[Source material — start]

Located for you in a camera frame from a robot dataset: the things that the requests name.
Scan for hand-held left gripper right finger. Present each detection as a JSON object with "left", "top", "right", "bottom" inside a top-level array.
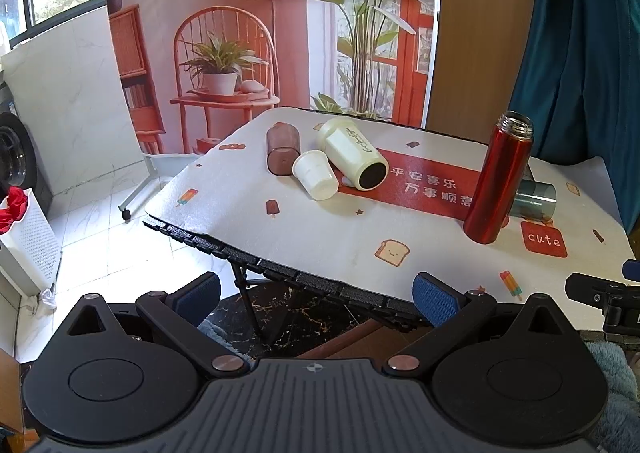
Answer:
[{"left": 382, "top": 271, "right": 579, "bottom": 379}]

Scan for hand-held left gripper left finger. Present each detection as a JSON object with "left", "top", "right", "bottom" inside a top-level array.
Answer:
[{"left": 65, "top": 271, "right": 251, "bottom": 377}]

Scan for grey translucent cup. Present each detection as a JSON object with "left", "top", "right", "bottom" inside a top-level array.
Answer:
[{"left": 511, "top": 172, "right": 558, "bottom": 222}]

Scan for small white cup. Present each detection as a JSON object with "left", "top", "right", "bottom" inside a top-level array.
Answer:
[{"left": 292, "top": 150, "right": 340, "bottom": 202}]

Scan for brown translucent cup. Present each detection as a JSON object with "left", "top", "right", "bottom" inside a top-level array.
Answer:
[{"left": 266, "top": 122, "right": 301, "bottom": 178}]

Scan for large cream cup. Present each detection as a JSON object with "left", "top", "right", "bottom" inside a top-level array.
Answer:
[{"left": 316, "top": 117, "right": 390, "bottom": 192}]

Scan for blue fluffy blanket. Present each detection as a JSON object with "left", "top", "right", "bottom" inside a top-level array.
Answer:
[{"left": 584, "top": 340, "right": 640, "bottom": 453}]

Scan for black folding table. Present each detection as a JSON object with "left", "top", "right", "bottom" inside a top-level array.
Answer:
[{"left": 142, "top": 218, "right": 640, "bottom": 360}]

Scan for white stand with caster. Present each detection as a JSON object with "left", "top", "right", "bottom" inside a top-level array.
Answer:
[{"left": 118, "top": 152, "right": 202, "bottom": 223}]

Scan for printed white table mat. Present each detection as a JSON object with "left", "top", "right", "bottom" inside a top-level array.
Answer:
[{"left": 144, "top": 106, "right": 632, "bottom": 335}]

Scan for red metal bottle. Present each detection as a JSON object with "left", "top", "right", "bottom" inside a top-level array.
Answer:
[{"left": 463, "top": 110, "right": 535, "bottom": 245}]

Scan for white laundry basket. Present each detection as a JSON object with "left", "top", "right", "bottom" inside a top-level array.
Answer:
[{"left": 0, "top": 188, "right": 62, "bottom": 297}]

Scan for red cloth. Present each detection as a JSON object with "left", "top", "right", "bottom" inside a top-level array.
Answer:
[{"left": 0, "top": 186, "right": 29, "bottom": 235}]

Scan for teal curtain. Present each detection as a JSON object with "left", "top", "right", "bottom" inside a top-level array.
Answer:
[{"left": 509, "top": 0, "right": 640, "bottom": 234}]

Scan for white marble board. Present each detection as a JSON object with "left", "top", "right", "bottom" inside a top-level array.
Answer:
[{"left": 0, "top": 7, "right": 152, "bottom": 200}]

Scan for washing machine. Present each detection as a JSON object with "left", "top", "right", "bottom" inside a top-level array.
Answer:
[{"left": 0, "top": 82, "right": 52, "bottom": 214}]

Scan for wooden panel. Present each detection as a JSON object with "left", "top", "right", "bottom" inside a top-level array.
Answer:
[{"left": 425, "top": 0, "right": 545, "bottom": 160}]

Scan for room scene wall poster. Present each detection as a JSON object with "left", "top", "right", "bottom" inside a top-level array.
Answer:
[{"left": 102, "top": 0, "right": 444, "bottom": 156}]

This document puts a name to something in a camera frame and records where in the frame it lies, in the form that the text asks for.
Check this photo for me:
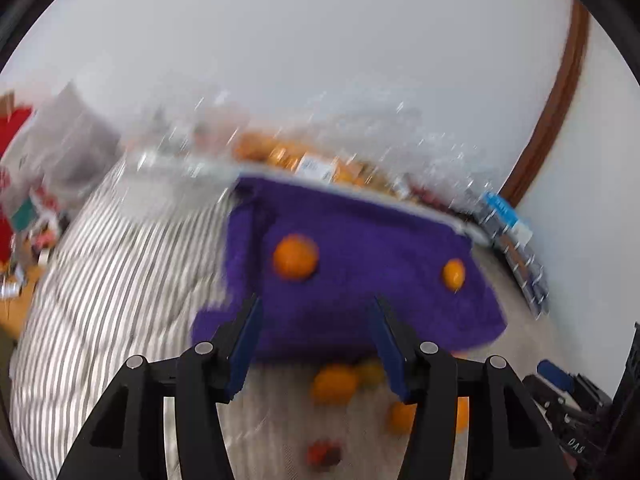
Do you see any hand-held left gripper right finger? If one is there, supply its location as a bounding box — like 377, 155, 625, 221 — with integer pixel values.
367, 296, 576, 480

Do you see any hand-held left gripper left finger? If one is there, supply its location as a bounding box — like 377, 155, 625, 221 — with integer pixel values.
56, 294, 264, 480

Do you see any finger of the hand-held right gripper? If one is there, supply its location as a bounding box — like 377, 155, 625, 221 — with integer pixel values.
536, 359, 576, 392
522, 374, 556, 411

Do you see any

[Source material — finish]

Which lines above contain the word "table"? List them.

◆ Written response
Scan for black folding table. Present each detection as a JSON object with "left", "top", "right", "bottom" inside a top-level array.
Scan for printed white table mat. Present each detection as a JSON object with "left", "top", "right", "bottom" inside a top-level array.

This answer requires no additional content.